Душа с царапиной

8 декабря 2015, 00:00
Премьера оперы «Богема» прошла в «Новой опере». Спектакль делали режиссер Георгий Исаакян и дирижер Фабио Мастранжело вместе со сценографом Хартмутом Шоргхофером.

Режиссер Георгий Исаакян предпослал спектаклю о нищих, но благородных обитателях Латинского квартала текст в программке, где заявил, что богему как явление лично он терпеть не может. «Богема» для режиссера – не апофеоз непризнанных гениев, но история людей с творческими профессиями и «размышление о художнике», который приносит человеческие связи в жертву «своему кризису и творчеству». Точно так же Исаакян отрекся от «оперных глупостей» – от «умиления и плача навзрыд», от привычной «каморки», занимающей всю площадь сцены. На деле все это в спектакле, слава богу, присутствует. И наглядно показанное умиление (а как без него, если музыка Пуччини явно выжимает слезу, балансируя на грани сантиментов), и большая мансарда с огромным окном на Париж. Все так же требует дров прожорливая печка. Все так же артистически-небрежно замотан шарф на шее поэта. Картинно ссорятся любовники, гуляют парижане в канун Рождества, на посиделках в кафе наглая Мюзетта врет покровителю, влюбленный рыдает над телом умершей возлюбленной. История богемных художников и их подружек катится по накатанной мелодраматической колее. Но житейские картинки режиссер прослоил метафорами и символами. Публика не должна думать, что на сцене простой богемный быт. Нет, это как бы сказка типа «Шербурских зонтиков» о том, что намерения часто лучше поступков, а хорошие, но слабые люди, не выдержав испытаний, попали в колесо судьбы.

Действие перенесено в середину двадцатого века, в послевоенный Париж. Уже намек: как не вспомнить, как тогда любили экзистенциальные материи. Сценограф объявил, что видит пространство оперы как «магический реализм» – и в облезлые стены мансарды вмонтировано гигантское круглое окно с циферблатом: часы, символ быстротечного времени, вид на туманно клубящееся мироздание. Художник Марсель, как современный акционист, взрезает себе вены, чтобы брызнуть красной кровью на белый холст: там должен появиться шедевр «Переход Красного моря», а зрители должны понять, что настоящее искусство дается потом и кровью. Главная героиня, Мими, едина в двух лицах. Бессловесная девушка-статистка в черном (физическое тело). И прекрасная, чистая душа в белом и вязаном (это изображает певица). В сцене кафе герои сидят не только за столиками, но и как бы и в кино, жуя попкорн и смотря на собственную историю со стороны. Продавец игрушек, он же Дед Мороз, летает на лонжах, обозначая обманчивое счастье. В окне появляется – вместо часов – вид Эйфелевой башни впритык и снизу, похожий на воронку: так, по мысли авторов спектакля, бытие затягивает в свои водовороты.

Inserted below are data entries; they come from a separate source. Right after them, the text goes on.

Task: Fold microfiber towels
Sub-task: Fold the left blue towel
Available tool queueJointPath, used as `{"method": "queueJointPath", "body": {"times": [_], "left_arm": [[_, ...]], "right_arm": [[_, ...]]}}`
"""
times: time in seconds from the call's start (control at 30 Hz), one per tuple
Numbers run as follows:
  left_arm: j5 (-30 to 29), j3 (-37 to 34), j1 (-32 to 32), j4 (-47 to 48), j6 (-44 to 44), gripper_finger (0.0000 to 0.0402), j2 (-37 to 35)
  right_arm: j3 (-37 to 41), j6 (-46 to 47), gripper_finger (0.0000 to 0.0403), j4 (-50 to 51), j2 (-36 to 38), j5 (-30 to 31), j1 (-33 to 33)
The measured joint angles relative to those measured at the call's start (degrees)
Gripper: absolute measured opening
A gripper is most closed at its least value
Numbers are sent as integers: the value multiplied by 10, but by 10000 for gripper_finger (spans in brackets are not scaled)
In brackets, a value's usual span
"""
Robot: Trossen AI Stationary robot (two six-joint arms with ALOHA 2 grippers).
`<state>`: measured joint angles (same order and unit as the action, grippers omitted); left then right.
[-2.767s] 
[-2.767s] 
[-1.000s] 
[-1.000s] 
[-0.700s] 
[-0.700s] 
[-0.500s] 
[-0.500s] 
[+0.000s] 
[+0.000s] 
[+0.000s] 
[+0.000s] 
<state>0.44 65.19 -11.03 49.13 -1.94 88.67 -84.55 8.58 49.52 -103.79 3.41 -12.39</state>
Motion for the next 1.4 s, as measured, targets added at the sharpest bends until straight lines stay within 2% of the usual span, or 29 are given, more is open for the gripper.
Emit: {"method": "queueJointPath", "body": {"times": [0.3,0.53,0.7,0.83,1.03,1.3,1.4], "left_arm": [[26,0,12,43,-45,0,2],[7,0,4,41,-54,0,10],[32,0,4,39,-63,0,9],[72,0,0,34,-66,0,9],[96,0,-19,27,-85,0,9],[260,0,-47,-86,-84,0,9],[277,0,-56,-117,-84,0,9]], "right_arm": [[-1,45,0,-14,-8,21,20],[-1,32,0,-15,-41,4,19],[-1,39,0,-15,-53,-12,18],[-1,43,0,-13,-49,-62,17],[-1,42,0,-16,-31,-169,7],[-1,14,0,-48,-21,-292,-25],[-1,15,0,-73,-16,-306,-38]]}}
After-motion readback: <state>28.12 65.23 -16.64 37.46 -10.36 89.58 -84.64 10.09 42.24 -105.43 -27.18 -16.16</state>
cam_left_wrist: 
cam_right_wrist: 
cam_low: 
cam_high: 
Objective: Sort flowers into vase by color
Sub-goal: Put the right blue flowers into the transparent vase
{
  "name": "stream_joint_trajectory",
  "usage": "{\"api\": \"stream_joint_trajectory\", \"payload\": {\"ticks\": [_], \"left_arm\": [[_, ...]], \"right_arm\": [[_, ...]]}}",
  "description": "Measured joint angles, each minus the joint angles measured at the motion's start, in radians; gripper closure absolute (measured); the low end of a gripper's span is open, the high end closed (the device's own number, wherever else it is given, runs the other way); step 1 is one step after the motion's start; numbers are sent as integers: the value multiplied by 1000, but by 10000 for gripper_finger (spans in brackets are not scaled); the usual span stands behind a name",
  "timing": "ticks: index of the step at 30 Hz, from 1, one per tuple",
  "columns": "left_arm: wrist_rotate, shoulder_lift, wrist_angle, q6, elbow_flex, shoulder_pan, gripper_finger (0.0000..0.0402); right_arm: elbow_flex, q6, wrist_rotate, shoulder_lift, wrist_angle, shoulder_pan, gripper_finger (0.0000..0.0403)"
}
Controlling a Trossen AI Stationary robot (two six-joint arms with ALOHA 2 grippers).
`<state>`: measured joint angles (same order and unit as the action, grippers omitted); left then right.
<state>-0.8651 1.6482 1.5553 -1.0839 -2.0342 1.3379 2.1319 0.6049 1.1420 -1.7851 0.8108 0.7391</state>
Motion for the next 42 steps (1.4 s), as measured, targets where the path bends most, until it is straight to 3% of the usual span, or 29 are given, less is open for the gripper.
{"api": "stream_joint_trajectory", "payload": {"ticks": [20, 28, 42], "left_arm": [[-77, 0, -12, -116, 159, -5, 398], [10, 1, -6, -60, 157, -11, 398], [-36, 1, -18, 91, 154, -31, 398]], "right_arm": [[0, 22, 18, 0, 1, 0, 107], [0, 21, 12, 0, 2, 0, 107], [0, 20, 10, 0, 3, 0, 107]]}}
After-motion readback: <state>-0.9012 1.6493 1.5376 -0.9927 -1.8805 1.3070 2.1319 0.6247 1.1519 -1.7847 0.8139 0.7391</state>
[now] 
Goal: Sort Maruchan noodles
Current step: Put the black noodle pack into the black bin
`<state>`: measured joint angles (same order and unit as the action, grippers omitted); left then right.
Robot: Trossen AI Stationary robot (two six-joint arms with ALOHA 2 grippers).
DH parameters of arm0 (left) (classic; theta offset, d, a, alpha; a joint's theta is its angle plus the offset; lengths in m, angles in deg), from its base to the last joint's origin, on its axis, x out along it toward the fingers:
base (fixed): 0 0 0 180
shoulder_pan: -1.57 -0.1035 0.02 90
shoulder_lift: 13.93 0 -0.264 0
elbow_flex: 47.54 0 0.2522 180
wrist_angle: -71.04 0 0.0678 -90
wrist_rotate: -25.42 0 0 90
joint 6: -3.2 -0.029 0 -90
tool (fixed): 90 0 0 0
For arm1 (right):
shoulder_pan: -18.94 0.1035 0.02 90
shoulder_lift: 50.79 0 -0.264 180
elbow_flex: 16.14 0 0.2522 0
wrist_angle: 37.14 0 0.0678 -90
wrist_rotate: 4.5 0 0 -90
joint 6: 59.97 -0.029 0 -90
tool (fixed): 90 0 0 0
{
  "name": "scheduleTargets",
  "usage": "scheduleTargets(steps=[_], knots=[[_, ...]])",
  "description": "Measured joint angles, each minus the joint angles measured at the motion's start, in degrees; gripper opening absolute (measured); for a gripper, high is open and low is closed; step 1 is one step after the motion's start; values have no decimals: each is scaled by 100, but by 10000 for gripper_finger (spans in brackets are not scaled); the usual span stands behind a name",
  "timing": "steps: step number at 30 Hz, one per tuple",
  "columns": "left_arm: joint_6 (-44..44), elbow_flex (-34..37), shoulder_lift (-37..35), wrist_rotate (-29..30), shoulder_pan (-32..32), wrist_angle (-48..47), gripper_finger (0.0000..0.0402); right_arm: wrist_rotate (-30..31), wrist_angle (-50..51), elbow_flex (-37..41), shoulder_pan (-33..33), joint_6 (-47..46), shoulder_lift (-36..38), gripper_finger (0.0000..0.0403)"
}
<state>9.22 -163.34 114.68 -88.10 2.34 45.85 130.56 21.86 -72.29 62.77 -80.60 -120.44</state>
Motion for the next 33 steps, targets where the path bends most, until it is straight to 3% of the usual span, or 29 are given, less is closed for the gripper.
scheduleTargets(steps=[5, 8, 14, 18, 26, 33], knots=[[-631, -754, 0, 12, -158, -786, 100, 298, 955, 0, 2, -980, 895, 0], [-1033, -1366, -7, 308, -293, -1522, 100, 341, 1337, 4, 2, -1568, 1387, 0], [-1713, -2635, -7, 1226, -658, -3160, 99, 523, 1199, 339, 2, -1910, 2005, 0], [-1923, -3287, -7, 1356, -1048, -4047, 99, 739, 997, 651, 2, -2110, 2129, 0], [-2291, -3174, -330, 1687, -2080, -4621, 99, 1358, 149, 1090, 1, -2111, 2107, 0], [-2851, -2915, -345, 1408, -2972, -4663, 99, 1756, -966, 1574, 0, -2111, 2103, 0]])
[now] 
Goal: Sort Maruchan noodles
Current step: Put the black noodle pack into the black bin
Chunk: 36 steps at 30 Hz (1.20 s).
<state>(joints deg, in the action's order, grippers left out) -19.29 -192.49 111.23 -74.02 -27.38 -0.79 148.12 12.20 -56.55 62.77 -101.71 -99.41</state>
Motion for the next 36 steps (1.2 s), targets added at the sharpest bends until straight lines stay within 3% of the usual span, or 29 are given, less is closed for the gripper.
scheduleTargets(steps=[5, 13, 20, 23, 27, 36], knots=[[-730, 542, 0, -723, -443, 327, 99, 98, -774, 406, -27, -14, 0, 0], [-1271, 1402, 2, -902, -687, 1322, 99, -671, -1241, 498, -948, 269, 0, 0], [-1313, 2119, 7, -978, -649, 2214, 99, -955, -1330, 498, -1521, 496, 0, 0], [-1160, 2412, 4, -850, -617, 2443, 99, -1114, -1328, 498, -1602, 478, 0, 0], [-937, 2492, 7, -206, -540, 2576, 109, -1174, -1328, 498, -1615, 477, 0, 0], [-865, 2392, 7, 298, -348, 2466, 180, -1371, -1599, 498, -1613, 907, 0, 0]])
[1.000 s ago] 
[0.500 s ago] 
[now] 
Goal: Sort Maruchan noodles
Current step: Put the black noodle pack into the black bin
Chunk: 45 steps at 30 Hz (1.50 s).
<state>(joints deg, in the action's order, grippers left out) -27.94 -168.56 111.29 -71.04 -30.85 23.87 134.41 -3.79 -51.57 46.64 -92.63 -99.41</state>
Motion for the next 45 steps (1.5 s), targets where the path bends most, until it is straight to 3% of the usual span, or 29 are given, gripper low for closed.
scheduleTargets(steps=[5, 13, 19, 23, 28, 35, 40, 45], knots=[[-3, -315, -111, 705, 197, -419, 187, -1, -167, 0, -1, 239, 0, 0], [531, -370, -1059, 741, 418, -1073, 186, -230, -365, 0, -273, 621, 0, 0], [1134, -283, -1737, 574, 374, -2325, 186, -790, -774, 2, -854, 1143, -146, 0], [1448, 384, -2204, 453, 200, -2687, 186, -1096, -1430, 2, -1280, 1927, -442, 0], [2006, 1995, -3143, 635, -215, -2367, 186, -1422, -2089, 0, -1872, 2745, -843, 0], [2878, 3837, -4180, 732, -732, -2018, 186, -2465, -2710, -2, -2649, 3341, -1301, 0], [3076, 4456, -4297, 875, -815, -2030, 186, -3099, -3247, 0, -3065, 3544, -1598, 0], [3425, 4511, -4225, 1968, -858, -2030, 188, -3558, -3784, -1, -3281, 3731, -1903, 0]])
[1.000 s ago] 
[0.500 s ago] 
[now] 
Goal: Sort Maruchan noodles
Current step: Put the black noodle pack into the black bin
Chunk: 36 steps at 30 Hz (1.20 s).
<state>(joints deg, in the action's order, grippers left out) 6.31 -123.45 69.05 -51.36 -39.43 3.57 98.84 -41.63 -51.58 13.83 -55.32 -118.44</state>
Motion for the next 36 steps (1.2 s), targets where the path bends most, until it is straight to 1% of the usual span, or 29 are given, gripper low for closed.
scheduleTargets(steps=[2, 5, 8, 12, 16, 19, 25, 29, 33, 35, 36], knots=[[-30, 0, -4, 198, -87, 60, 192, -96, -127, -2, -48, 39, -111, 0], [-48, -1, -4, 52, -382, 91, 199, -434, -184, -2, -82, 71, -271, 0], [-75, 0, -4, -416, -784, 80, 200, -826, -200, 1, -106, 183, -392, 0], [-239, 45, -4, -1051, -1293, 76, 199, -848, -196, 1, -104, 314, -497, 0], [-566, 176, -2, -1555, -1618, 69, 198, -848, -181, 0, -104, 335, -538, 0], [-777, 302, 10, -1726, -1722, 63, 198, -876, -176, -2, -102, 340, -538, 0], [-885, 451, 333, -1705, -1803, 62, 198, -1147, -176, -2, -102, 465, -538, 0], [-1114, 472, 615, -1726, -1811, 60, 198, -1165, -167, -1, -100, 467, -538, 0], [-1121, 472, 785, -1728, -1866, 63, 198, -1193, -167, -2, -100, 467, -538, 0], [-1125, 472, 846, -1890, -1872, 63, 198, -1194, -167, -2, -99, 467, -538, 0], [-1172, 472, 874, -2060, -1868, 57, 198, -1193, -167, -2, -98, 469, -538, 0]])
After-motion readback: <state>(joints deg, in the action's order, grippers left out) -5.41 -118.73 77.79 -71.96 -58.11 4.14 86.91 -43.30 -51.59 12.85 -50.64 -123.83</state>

Последнее действие происходит спустя тридцать лет после первого. В отремонтированной чистенькой мансарде проходит вернисаж Марселя, ныне успешного художника-авангардиста, ставшего почему-то скульптором. Судя по штампованной конфигурации экспонатов, постановщики то ли выставочного искусства конца прошлого века не одобряют, то ли Марсель, по их версии, оказался бесталанным. Преуспевшие друзья-творцы бодро целуют молодых длинноногих красоток, но вспоминают ушедшую молодость. И – под одобрительный смех зала – пляшут пародию на танец маленьких лебедей, чтобы оборвать веселье при виде умирающей подруги из времен юности. Душа Мими жалобно поет «вокруг» лежащего тела Мими, над которым скорбно склонился седой Рудольф. Оркестр играет навзрыд. Публика тоже, наверно, плачет. В общем, никуда не денешься от программной пуччиниевской сердобольности, хоть с метафорами, хоть без.

Хотя оркестр под управлением Мастранжело с композитором обошелся не очень радушно. Дирижер задавал то чересчур бодрый, отрывистый, почти цирковой характер звука, то, наоборот, пережимал с умильной романтической «эмоцией». Для автора этих строк главной радостью спектакля стало пение. Пели хорошо все, но четверка главных героев – особенно. Голоса Василия Ладюка (Марсель), Ирины Лунгу (Мими), Ирины Боженко (Мюзетта) и Алексея Татаринцева (Рудольф) составили квартет, который украсил бы любую, самую престижную, сцену мира. В пении открылась главная концепция оперы, в которой, как сказал поэт, любовная лодка разбилась о быт, но живое чувство у людей никуда не делось, провоцируя ностальгию по искренности и царапая душу. Певцы сделали то, что желал постановщик. Они спели историю «о любви, которую не поймать, и о жизни, которую не остановить».